Igiene pubblica e raccolta dei rifiuti. Un decreto emanato il 3 maggio 1832 dal re Ferdinando II di Borbone, analizzava e regolamentava l’intera situazione igienica dei rifiuti napoletani. Inoltre, un’ordinanza della prefettura di polizia disciplinava, nei dettagli, lo spazzamento e l’

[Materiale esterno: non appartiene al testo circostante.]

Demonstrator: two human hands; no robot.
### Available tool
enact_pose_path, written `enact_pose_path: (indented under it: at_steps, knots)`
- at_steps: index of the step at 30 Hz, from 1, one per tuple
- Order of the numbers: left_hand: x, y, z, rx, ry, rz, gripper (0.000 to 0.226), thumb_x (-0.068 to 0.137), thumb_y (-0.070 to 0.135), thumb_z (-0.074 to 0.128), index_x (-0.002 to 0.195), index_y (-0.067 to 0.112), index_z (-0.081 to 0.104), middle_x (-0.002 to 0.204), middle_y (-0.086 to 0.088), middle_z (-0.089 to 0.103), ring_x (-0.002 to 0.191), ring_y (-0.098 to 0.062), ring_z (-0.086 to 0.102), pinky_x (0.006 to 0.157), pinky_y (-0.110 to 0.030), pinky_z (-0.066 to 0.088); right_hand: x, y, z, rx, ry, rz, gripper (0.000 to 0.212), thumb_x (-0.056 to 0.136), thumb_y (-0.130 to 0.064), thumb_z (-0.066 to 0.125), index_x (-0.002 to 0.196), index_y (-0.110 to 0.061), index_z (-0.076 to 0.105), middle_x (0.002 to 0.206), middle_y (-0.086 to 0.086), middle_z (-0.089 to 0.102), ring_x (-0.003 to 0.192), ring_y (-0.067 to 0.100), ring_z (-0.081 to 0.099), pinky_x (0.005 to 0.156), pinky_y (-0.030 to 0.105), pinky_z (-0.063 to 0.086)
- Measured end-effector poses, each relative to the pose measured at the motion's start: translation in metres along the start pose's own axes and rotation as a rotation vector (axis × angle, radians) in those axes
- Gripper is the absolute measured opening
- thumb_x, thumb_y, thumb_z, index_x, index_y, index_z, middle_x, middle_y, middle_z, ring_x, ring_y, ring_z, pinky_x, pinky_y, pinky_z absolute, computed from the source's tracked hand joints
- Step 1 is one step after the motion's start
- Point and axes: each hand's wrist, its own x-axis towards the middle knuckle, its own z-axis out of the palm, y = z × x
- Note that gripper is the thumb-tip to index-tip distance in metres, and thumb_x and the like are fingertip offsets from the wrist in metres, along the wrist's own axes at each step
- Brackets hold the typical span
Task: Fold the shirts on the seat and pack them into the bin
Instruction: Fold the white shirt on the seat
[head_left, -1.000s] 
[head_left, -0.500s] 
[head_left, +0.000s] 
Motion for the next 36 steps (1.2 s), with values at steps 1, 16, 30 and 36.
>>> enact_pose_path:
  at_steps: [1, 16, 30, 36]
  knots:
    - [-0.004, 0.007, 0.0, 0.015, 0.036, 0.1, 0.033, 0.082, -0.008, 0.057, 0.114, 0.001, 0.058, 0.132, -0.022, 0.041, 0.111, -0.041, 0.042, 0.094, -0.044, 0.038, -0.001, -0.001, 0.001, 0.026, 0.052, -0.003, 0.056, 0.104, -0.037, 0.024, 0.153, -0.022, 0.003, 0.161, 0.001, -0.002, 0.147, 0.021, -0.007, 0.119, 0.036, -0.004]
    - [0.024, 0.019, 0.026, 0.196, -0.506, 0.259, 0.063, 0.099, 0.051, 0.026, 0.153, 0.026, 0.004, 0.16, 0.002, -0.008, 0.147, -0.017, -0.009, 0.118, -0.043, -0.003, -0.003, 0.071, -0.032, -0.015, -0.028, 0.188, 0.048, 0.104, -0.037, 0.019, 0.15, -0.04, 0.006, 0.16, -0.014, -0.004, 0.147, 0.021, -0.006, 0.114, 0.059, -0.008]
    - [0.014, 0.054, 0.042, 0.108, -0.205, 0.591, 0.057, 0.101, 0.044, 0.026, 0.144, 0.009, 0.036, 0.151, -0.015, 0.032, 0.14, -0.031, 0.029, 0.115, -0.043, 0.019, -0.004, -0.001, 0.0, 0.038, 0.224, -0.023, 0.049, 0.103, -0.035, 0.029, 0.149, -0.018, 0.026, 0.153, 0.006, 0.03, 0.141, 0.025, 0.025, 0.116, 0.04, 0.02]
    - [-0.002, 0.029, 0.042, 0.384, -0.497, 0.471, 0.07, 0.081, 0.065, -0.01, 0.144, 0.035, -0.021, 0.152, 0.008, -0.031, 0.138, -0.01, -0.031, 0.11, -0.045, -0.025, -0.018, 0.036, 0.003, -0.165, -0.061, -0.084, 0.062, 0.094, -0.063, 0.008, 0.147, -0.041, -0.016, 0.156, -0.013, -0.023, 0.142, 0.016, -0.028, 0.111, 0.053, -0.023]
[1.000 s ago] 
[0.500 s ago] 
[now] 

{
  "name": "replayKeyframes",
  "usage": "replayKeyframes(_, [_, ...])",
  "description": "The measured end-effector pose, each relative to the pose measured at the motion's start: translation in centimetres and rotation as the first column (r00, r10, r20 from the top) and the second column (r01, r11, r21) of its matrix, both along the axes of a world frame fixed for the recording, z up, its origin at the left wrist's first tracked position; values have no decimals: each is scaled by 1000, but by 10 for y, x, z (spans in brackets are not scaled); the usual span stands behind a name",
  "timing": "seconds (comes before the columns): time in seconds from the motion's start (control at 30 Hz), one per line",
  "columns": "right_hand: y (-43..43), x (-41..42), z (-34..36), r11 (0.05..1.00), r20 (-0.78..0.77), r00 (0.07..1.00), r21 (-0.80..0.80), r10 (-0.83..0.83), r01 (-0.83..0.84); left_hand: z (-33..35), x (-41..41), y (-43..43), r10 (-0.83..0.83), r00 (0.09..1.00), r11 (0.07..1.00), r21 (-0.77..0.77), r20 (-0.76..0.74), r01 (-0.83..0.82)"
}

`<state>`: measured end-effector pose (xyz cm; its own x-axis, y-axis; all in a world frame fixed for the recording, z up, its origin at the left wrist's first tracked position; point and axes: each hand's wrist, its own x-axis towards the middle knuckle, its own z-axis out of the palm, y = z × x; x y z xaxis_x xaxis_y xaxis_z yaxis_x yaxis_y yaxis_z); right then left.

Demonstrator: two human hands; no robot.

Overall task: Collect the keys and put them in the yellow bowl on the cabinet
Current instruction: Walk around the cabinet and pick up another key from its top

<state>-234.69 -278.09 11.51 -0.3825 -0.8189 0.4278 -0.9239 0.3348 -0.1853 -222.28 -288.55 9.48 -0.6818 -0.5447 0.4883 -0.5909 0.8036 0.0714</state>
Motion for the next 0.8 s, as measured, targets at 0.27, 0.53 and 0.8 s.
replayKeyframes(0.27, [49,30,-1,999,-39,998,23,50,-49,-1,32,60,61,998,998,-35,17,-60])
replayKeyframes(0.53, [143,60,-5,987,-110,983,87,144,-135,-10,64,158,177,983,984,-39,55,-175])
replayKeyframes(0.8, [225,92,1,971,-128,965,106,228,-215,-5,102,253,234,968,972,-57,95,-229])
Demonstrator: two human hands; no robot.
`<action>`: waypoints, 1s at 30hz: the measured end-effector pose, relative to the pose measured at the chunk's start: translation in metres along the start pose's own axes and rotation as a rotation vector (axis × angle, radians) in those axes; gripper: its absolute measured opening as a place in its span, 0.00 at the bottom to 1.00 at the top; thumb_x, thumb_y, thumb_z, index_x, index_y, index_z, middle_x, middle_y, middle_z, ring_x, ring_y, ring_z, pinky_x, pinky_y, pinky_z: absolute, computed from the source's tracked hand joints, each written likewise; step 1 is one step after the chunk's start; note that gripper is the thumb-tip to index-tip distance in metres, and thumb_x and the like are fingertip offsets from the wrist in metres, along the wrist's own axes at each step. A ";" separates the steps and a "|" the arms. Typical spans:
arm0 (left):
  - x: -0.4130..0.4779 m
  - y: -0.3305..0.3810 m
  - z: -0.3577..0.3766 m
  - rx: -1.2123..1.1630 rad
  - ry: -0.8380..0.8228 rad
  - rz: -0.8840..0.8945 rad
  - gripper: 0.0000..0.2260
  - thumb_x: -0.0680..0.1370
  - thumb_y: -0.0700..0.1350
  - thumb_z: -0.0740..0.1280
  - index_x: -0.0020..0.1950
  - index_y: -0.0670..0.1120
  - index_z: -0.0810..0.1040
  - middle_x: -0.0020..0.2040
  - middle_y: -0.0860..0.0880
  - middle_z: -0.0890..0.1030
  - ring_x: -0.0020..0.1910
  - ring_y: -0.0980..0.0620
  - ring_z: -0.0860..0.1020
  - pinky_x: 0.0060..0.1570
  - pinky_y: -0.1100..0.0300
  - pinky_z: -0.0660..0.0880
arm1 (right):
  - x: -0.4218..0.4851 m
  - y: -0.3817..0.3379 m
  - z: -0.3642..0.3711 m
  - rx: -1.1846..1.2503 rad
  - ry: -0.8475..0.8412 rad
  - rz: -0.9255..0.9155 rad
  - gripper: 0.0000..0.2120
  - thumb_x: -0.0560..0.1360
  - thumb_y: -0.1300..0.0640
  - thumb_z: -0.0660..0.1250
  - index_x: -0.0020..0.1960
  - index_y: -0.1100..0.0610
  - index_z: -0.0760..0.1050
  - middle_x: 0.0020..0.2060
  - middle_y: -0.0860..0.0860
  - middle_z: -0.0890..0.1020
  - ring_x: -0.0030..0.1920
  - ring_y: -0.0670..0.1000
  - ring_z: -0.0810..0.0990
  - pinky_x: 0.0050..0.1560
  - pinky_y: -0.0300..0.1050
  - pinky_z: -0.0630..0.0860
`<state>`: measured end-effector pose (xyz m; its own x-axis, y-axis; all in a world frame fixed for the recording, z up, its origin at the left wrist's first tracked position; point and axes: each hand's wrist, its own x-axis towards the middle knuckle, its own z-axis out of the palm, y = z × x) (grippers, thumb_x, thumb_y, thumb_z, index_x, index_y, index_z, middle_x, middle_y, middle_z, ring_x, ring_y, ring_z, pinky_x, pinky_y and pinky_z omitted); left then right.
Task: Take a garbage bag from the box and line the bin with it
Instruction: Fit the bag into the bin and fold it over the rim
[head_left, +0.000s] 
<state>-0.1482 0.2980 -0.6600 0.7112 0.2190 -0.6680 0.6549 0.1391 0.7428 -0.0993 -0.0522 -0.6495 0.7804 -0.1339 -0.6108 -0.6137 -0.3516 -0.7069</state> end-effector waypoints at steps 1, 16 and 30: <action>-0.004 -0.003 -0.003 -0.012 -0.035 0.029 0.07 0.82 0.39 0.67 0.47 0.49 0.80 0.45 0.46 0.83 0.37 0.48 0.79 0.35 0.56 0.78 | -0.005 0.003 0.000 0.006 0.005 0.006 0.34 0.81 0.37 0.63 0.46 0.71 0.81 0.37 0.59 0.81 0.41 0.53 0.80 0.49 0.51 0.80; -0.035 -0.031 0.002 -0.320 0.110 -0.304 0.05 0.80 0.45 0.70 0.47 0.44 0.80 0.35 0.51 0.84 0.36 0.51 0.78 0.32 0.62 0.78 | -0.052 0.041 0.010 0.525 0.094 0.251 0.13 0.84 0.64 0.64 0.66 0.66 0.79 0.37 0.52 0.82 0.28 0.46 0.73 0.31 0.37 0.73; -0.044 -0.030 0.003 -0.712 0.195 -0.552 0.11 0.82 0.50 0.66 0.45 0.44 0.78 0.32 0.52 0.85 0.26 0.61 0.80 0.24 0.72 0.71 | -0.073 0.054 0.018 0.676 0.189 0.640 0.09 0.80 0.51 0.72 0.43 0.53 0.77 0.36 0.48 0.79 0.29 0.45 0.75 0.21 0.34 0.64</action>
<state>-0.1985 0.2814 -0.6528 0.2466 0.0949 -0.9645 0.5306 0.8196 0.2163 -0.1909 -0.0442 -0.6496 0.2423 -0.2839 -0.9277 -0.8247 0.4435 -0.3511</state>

innaffiamento delle strade, compresa una sorta di “raccolta differenziata” per il vetro. A Napoli, il prefetto dell’epoca, Gennaro Piscopo, ordinò ai napoletani: «Tutt’i possessori, o fittuarj di case,
di botteghe, di giardini, di cortili, e di posti fissi, o volanti, avranno l’obbligo di far ispazzare la estensione di strada corrispondente al davanti della rispettiva abitazione, bottega,
cortile, e per lo sporto non minore di palmi dieci di stanza dal muro, o dal posto rispettivo. Questo spazzamento dovrà essere eseguito in ciascuna mattina prima dello spuntar del sole, usando l’avvertenza di ammonticchiarsi le immondizie al lato delle rispettive abitazioni, e di
separarne tutt’i frantumi di cristallo, o di vetro che si troveranno, riponendoli in un cumulo a parte». Nel dettagliato documento del prefetto, composto da 12 articoli, venivano indicate le modalità della
raccolta e chi ne era responsabile; si vietava di gettare dai balconi materiali di qualsiasi natura, comprese le acque utilizzate per i bagni, e di lavare o di stendere i panni lungo le strade abitate;
venivano, infine, stabilite le pene per le contravvenzioni, non esclusa la detenzione. Questa “legge borbonica” aveva già risolto il problema della spazzatura quasi duecento anni or sono, rendendo Napoli la città più pulita d’Europa.
Accanto a questi veri e propri primati, sempre in campo giuridico e normativo, è doveroso quantomeno menzionare l’introduzione (fra le norme di diritto processuale) dell’istituto della
Motivazione delle Sentenze, avvenuta nel 1774 sempre sulla base delle teorie illuministe del Filangieri; il primo Codice Marittimo del mondo, datato 1781, la cui stesura fu opera di Michele Iorio; il primo Codice Militare d’Italia promulgato nel 1820; nonché la Prammatica del 20 settembre 1836, di Ferdinando II, sul demanio e sugli usi civici, dal cui testo emerge chiaramente una caratteristica tipica del Diritto napoletano: la salvaguardia dei diritti dei più deboli rispetto a
quelli dei più forti. Ecco, Signor Direttore, quale è stato il prezioso lascito che noi meridionali abbiamo ricevuto in eredità dalla struttura statale e dalle leggi su cui si reggeva il regno borbonico:
la consapevolezza e l’orgoglio di essere i discendenti e gli eredi di un popolo civile, laborioso, prospero e pacifico (mai aggressore, ma sempre aggredito!). Le sue leggi, semplici ed efficacissime,
affondavano le radici nella culla del vero Diritto e, soprattutto, nella legge perfetta: la costituzione universale di Dio, il Vangelo.
Anche se “laico”, quel regno aveva alla base gli elementi portanti di uno “stato di amore” fatto di tolleranza, mutuo soccorso ed equità sociale, propri del Messaggio di Gesù Cristo. Certamente fu questa una delle peculiarità che decretarono la condanna morte del Regno delle Due
Sicilie, in un mondo dove le potenze ateo-massoniche stavano per sferrare la più vile e potente delle aggressioni agli antichi Stati cattolici d’Europa.